Monday, March 14, 2005

On that famous old debate

If you're the type of person who enjoys bludgeoning other people with your theories, there's a great dicussion for you to join at Canadian Comment. It's already a couple of days old (and springs from an interesting essay written by Fred at Fred Columns), but it's still alive and kicking. The question, of course, is whether or not evolution is true. My own feeling is that Christians have been screwing themselves in this debate ever since William Jennings Bryan's Fundamentalist crusade against the teaching of evolution in American schools in 1925. Over the years, it's been more of a struggle for power than an honest pursuit of the truth, and Christians today would do well to check their egos (and their extreme opinions) at the door whenever they enter into this debate. On the same token, atheistic evolutionists need to stop confusing this debate over the one about whether or not there is a God. Intelligent design still works even if evolution is true.
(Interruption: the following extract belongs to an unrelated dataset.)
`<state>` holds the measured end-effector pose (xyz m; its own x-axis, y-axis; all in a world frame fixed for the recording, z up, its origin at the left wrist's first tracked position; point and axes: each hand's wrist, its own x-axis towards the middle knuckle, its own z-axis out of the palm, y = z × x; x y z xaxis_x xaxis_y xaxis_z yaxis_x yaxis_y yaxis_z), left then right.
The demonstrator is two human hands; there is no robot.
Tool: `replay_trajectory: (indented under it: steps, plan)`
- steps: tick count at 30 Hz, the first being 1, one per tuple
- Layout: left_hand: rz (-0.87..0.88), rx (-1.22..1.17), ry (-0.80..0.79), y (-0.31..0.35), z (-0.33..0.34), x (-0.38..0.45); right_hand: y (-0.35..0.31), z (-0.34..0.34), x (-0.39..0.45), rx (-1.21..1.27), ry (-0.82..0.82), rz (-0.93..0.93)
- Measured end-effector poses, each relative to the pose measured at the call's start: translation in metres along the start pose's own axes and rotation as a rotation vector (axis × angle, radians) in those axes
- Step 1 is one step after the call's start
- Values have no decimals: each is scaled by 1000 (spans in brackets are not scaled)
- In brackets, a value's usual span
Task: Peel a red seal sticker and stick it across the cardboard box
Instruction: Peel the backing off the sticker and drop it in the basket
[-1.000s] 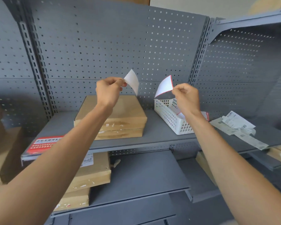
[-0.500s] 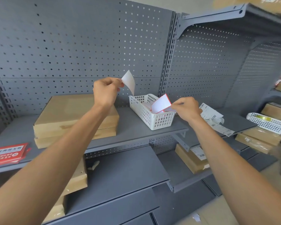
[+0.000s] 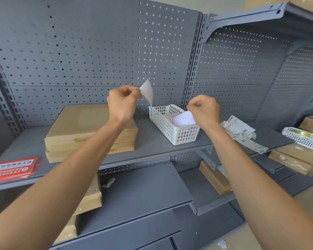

I 'm getting sick of hearing people saying that "evolution disproves God" or even "evolution disproves the Bible". The cosmology presented in the Hebrew Bible (the Christian Old Testament) is not meant to be taken literally, but rather, as a poem signifying the most basic precepts of Hebrew, Muslim and Christian faith - that God created the world (which is, therefore, a separate and lesser entity), and that He gave special status to humankind in this creation. The whole six-day thing simply offers a helpful structure to the poem (you'll notice that day 1 corresponds nicely to day 4, and day 2 to day 5, and day 3 to day 6), in the same way that one uses a 5-7-5 scheme when writing a haiku. As everyone knows, the purpose of poetry is not to instruct with random facts, but to convey deep truths that lie somewhere beneath the literal words.